→ **Task to complete**
The answer must be an exact copy of the listing below.

---*---

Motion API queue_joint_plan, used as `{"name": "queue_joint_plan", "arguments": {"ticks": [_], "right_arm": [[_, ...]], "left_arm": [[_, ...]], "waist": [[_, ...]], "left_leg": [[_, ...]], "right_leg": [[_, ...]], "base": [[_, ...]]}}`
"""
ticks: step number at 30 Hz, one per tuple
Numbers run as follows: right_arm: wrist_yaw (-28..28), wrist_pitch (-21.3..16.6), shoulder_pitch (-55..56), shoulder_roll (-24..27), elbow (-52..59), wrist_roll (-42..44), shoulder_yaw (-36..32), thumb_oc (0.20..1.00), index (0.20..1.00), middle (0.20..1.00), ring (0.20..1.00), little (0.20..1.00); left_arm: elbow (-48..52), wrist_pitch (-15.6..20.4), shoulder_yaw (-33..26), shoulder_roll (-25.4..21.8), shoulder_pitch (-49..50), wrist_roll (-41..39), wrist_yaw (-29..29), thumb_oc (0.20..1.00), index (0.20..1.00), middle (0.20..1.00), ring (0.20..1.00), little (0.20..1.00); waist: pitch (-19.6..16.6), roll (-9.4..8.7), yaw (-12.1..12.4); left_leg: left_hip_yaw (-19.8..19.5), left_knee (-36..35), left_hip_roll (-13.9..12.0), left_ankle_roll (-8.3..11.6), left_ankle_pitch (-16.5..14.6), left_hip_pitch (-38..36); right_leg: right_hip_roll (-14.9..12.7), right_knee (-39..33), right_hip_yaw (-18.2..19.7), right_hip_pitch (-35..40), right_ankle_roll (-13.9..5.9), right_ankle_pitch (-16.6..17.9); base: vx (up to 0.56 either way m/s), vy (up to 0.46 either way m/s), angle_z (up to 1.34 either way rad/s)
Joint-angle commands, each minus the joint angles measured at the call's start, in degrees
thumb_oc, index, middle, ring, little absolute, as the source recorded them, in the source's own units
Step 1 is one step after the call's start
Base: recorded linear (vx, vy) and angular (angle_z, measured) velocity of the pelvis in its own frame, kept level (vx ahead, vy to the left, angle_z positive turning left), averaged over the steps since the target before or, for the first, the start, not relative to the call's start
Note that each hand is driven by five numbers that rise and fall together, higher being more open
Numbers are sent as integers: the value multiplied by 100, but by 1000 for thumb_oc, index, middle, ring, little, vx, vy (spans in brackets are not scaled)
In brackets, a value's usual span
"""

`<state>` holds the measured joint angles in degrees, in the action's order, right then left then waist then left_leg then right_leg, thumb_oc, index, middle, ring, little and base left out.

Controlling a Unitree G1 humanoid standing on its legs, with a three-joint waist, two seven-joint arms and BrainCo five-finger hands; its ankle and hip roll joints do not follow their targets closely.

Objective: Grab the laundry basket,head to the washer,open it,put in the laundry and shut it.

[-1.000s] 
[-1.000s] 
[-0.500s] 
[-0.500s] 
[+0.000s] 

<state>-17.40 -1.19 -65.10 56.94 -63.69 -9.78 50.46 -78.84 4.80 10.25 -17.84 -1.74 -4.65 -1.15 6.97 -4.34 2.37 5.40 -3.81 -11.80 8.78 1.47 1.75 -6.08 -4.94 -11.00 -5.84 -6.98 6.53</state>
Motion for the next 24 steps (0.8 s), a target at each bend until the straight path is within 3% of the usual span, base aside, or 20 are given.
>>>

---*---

→ **Solution to this problem**
Motion API queue_joint_plan, used as `{"name": "queue_joint_plan", "arguments": {"ticks": [_], "right_arm": [[_, ...]], "left_arm": [[_, ...]], "waist": [[_, ...]], "left_leg": [[_, ...]], "right_leg": [[_, ...]], "base": [[_, ...]]}}`
"""
ticks: step number at 30 Hz, one per tuple
Numbers run as follows: right_arm: wrist_yaw (-28..28), wrist_pitch (-21.3..16.6), shoulder_pitch (-55..56), shoulder_roll (-24..27), elbow (-52..59), wrist_roll (-42..44), shoulder_yaw (-36..32), thumb_oc (0.20..1.00), index (0.20..1.00), middle (0.20..1.00), ring (0.20..1.00), little (0.20..1.00); left_arm: elbow (-48..52), wrist_pitch (-15.6..20.4), shoulder_yaw (-33..26), shoulder_roll (-25.4..21.8), shoulder_pitch (-49..50), wrist_roll (-41..39), wrist_yaw (-29..29), thumb_oc (0.20..1.00), index (0.20..1.00), middle (0.20..1.00), ring (0.20..1.00), little (0.20..1.00); waist: pitch (-19.6..16.6), roll (-9.4..8.7), yaw (-12.1..12.4); left_leg: left_hip_yaw (-19.8..19.5), left_knee (-36..35), left_hip_roll (-13.9..12.0), left_ankle_roll (-8.3..11.6), left_ankle_pitch (-16.5..14.6), left_hip_pitch (-38..36); right_leg: right_hip_roll (-14.9..12.7), right_knee (-39..33), right_hip_yaw (-18.2..19.7), right_hip_pitch (-35..40), right_ankle_roll (-13.9..5.9), right_ankle_pitch (-16.6..17.9); base: vx (up to 0.56 either way m/s), vy (up to 0.46 either way m/s), angle_z (up to 1.34 either way rad/s)
Joint-angle commands, each minus the joint angles measured at the call's start, in degrees
thumb_oc, index, middle, ring, little absolute, as the source recorded them, in the source's own units
Step 1 is one step after the call's start
Base: recorded linear (vx, vy) and angular (angle_z, measured) velocity of the pelvis in its own frame, kept level (vx ahead, vy to the left, angle_z positive turning left), averaged over the steps since the target before or, for the first, the start, not relative to the call's start
Note that each hand is driven by five numbers that rise and fall together, higher being more open
Numbers are sent as integers: the value multiplied by 100, but by 1000 for thumb_oc, index, middle, ring, little, vx, vy (spans in brackets are not scaled)
In brackets, a value's usual span
"""

`<state>` holds the measured joint angles in degrees, in the action's order, right then left then waist then left_leg then right_leg, thumb_oc, index, middle, ring, little and base left out.

Controlling a Unitree G1 humanoid standing on its legs, with a three-joint waist, two seven-joint arms and BrainCo five-finger hands; its ankle and hip roll joints do not follow their targets closely.

Objective: Grab the laundry basket,head to the washer,open it,put in the laundry and shut it.

[-1.000s] 
[-1.000s] 
[-0.500s] 
[-0.500s] 
[+0.000s] 

<state>-17.40 -1.19 -65.10 56.94 -63.69 -9.78 50.46 -78.84 4.80 10.25 -17.84 -1.74 -4.65 -1.15 6.97 -4.34 2.37 5.40 -3.81 -11.80 8.78 1.47 1.75 -6.08 -4.94 -11.00 -5.84 -6.98 6.53</state>
Motion for the next 24 steps (0.8 s), a target at each bend until the straight path is within 3% of the usual span, base aside, or 20 are given.
>>>

No additional output will be given.